Unicorn Implementation Questions

Who will parse the document? (Solved)

There are several possibilities:

Personnally (Jean-Guilhem), I think the best solution would be the third one, because it avoids huge modifications on observers, and resulting bugs. I don't think neither that having multiple parses would lead to many inconstencies (existing validators are nearly perfect... ahem :-)), and in the case it might happen, a simple message could explain that the validators/checkers have some issues...

Actually we have chosen to use the third solution.

How observers should interact with each others and with UniCORN? (Solved)

In the previous question, we have seen that if an observer parses the document and emit fragment to other observers, there are two possibilities:

This problem exists only if we choose the second solution in the previous question, but a problem still remains: how do observers and the framework communicate together?
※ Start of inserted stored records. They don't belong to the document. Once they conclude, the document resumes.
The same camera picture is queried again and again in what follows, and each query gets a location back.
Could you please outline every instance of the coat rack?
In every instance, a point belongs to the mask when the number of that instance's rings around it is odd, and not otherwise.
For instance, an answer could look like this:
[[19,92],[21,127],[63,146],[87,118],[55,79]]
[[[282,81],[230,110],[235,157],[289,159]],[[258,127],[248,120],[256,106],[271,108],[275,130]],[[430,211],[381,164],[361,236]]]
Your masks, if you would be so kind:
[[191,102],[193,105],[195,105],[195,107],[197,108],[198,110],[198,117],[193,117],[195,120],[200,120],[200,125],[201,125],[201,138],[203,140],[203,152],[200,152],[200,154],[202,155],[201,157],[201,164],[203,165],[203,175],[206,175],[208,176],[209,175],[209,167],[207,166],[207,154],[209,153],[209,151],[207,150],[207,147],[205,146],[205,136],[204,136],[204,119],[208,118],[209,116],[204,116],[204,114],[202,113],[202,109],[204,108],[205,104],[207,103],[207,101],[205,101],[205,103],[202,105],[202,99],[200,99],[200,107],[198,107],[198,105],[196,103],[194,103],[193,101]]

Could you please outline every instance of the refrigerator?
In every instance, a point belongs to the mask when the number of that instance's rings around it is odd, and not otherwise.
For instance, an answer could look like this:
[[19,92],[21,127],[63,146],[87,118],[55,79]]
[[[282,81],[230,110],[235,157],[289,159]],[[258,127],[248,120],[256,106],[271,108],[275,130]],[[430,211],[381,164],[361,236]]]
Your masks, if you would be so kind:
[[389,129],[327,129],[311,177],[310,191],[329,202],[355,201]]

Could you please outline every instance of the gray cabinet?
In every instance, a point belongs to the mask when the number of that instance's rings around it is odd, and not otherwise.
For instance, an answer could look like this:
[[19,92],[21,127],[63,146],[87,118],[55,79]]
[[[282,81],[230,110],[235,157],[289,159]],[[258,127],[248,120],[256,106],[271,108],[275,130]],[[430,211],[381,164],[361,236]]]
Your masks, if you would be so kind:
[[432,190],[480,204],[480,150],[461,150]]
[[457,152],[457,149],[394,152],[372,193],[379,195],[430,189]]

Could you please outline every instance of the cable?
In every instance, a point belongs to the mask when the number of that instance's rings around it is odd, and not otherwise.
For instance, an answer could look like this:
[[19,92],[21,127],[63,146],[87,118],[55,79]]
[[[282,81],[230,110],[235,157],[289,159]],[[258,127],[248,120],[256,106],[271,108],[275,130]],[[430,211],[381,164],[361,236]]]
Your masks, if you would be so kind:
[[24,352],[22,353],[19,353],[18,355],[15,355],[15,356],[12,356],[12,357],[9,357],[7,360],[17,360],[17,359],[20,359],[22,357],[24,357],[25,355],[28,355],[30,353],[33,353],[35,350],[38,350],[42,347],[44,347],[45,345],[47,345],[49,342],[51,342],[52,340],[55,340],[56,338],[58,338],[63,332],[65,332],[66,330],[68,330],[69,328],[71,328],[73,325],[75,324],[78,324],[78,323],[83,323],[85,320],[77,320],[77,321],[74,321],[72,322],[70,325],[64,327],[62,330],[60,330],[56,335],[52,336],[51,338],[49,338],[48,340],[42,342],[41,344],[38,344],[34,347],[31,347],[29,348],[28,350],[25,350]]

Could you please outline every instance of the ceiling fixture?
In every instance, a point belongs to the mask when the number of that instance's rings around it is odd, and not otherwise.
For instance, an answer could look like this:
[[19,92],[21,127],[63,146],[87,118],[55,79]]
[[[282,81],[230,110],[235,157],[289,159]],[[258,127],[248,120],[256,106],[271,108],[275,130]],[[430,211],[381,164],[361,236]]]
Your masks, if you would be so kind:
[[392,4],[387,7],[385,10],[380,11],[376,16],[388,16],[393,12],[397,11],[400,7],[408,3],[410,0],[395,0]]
We think that the solution would be to use SOAP messages or EARL documents (and maybe only GET requests in the framework→observer direction if we choose the third answer in the previous question).

Actually the observer didn't communicate between us so this question doesn't make sense.
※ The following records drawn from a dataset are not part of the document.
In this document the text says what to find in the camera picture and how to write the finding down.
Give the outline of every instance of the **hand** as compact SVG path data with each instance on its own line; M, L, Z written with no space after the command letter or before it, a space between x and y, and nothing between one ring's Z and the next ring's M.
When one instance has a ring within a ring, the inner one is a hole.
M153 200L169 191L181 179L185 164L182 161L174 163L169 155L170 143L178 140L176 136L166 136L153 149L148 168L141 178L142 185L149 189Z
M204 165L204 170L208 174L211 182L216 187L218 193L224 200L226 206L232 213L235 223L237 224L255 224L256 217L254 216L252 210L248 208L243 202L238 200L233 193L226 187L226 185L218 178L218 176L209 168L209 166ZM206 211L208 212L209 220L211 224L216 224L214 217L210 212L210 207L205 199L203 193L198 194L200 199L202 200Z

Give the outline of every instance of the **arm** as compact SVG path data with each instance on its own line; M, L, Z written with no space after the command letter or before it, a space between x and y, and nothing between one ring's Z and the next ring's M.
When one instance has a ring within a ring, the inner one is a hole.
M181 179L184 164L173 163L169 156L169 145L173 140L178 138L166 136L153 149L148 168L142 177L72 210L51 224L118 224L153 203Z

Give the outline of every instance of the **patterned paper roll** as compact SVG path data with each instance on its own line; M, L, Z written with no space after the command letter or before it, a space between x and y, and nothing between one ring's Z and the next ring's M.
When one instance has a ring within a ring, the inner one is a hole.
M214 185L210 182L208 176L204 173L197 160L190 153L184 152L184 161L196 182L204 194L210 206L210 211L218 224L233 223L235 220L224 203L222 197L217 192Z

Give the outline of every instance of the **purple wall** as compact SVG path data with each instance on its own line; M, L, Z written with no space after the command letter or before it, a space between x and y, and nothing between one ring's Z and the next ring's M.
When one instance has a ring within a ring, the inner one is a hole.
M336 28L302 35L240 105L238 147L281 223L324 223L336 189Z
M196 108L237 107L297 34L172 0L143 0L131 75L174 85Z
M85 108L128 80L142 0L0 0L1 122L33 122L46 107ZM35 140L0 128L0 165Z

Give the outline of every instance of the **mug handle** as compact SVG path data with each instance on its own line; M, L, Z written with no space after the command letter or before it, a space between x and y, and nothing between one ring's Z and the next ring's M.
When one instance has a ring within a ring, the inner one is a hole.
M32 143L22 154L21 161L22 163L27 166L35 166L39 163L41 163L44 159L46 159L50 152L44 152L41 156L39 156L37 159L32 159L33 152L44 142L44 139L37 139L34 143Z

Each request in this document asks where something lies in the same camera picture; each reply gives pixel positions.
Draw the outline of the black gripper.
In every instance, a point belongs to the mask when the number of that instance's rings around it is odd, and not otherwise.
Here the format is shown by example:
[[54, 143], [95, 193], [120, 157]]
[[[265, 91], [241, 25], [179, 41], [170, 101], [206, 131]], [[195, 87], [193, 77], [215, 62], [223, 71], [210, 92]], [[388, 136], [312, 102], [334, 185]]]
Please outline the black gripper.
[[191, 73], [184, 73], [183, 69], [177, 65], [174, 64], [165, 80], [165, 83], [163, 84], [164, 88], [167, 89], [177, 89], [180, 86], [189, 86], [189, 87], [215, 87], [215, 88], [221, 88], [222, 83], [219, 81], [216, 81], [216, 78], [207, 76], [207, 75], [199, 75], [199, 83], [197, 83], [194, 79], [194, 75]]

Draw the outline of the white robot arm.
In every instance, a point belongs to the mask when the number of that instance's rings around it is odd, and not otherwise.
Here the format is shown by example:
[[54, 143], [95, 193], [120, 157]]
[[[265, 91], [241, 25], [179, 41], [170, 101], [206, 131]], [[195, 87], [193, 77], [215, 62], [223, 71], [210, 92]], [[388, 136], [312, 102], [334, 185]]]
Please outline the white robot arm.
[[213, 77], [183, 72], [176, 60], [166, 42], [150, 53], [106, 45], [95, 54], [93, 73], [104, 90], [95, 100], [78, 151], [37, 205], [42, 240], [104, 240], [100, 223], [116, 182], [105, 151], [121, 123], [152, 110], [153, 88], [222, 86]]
Which implementation for the framework? (Solved)

Since validators/checkers are already developped using various technologies, we should be quite technology-free for UniCORN, we only have to use a standard way of communication between the different entities (as explained before).

We think we will develop it in Java because it's quite easy to use it, and we already know it (contrary to PERL). We still don't know what technology to use (servlets, JSP, ...) and have to get documented on that.

Identify document type

Because the framework enables to validate/check many type of document as XHTML document, CSS stylesheet, XML document and other, we need a solution to identify a document. In most case, we can rely of the Content-Type provided by other servers or MIME-Type for file uploads.
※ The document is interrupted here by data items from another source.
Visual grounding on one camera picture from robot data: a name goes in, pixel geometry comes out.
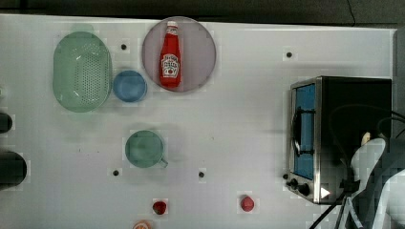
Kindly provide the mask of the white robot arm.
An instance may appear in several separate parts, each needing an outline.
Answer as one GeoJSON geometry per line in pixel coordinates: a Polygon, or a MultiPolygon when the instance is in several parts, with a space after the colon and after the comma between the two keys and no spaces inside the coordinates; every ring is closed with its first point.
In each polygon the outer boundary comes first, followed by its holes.
{"type": "Polygon", "coordinates": [[[390,181],[404,175],[404,140],[375,138],[352,158],[358,190],[348,196],[334,229],[383,229],[390,181]]]}

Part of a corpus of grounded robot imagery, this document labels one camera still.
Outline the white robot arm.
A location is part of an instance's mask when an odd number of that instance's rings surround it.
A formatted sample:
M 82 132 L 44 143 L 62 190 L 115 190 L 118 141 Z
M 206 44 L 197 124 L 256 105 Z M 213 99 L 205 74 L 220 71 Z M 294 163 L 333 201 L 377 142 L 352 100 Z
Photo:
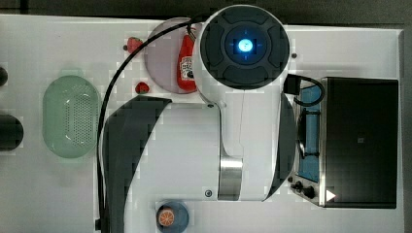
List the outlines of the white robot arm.
M 263 201 L 280 174 L 291 45 L 268 11 L 233 5 L 196 31 L 192 103 L 138 95 L 103 131 L 102 233 L 183 233 L 190 202 Z

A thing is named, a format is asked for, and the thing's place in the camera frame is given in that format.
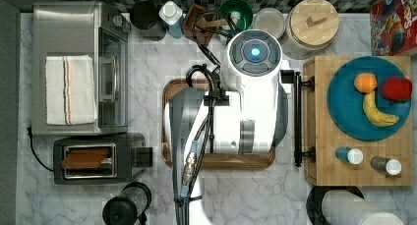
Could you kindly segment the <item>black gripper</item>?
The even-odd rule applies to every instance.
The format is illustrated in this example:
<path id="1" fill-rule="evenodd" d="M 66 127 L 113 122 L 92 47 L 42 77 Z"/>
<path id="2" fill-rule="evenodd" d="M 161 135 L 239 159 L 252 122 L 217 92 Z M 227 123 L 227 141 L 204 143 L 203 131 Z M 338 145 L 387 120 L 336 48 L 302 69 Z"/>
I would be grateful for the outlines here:
<path id="1" fill-rule="evenodd" d="M 283 84 L 293 84 L 295 72 L 293 70 L 281 70 L 280 71 L 281 82 Z"/>

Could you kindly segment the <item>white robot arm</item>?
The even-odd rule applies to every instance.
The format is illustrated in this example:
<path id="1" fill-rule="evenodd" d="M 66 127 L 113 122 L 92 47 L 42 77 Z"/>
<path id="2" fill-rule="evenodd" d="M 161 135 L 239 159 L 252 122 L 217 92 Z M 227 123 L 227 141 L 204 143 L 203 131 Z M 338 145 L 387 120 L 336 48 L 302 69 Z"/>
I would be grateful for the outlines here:
<path id="1" fill-rule="evenodd" d="M 244 30 L 214 69 L 194 65 L 187 87 L 163 110 L 171 147 L 176 225 L 210 225 L 199 182 L 205 153 L 264 154 L 286 134 L 287 93 L 281 45 L 266 31 Z"/>

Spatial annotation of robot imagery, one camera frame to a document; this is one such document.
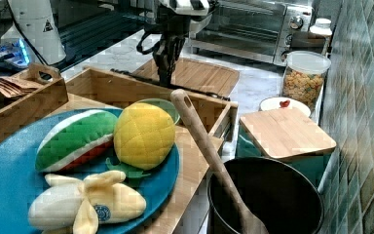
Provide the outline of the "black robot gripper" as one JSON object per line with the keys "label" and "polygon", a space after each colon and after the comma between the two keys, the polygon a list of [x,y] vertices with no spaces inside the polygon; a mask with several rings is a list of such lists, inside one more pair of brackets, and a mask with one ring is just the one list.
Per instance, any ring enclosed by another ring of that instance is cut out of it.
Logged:
{"label": "black robot gripper", "polygon": [[[136,49],[143,55],[153,54],[158,64],[159,82],[163,87],[171,85],[175,62],[188,36],[189,27],[189,16],[179,15],[165,6],[158,6],[154,18],[144,24],[144,34]],[[144,50],[142,43],[151,34],[160,34],[161,39],[152,48]]]}

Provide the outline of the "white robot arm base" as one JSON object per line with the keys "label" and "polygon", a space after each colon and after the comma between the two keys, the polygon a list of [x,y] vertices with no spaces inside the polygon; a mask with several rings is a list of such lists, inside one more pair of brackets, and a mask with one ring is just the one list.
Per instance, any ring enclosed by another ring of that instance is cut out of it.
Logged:
{"label": "white robot arm base", "polygon": [[7,0],[13,20],[2,42],[21,40],[31,61],[54,65],[66,58],[51,0]]}

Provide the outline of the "white striped robot arm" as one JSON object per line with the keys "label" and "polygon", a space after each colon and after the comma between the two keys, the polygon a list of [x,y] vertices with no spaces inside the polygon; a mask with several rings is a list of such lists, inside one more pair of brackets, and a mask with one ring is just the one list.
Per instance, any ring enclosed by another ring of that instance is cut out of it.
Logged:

The main problem is what to do in case of direct input?

Actually we use a drop-down list in the "Direct input" interface.

Do we use the word "validation" in a good way in these documents ?

We hope we are not mistakening when we use this word. It's possible that sometimes we are mixing validation and check.

Observers output

Observers' results can be written in SOAP or EARL. The question is which of them would be the best to communicate with the framework? SOAP output already exists for some validators, but it is not normalized (CSS validator has one, Markup validator has a different one). So, will it be possible to have a generic handling of these SOAP messages if they are all different? Yves seems to say yes, but we don't really understand how because how will the framework know the way to handle results? For example, if an observer decides to write it's messages in a <msg> tag, and another one in <error>, the framework won't probably know how to manage them. So, we think that having a "universal" WSDL would be a lot easier, but... When Yves returns to work we will talk about that problem with him.

File upload (Solved)

How can we handle file upload? The framework might read the document and send its sontent to observers using the text parameter (this parameter exists in the CSS validator and Markup validator) with the good MIME-Type. Another way is maybe to upload the file to each observer.

We use a specific class (ClientHttpRequest write by Vlad Patryshev) to upload file received from client to any appropriate observer.

Use of WSDL/WADL

Yves told us that it would be great to use WSDL or WADL to describe the contract. But we are not sure it will enough to describe everything, because the contract is not only used to know how to call an observer. It contains also information on the possible values of these parameters, a description of the UI, ... We will discuss this problem with Yves as soon as he is back from holidays.

Parameters URI, DirectInput and FileUpload

This three parameter are specific cause they define the input method. So we need a solution to handle observer will not allow all this input method.

An approach can be : Describe in the RDF of observer if it can handle each parameter. In the client interface enable only the input method allowed by the selected task. Show, for task who need it, information about input method not handle.

Select one observer between two or more.

In some case it will be usefull to select only the best observer to handle a document and avoid other observer even if they also can handle the mime type of the document.

Actually the UniCORN framework checks each observer and call those who can handle the mime type of the document.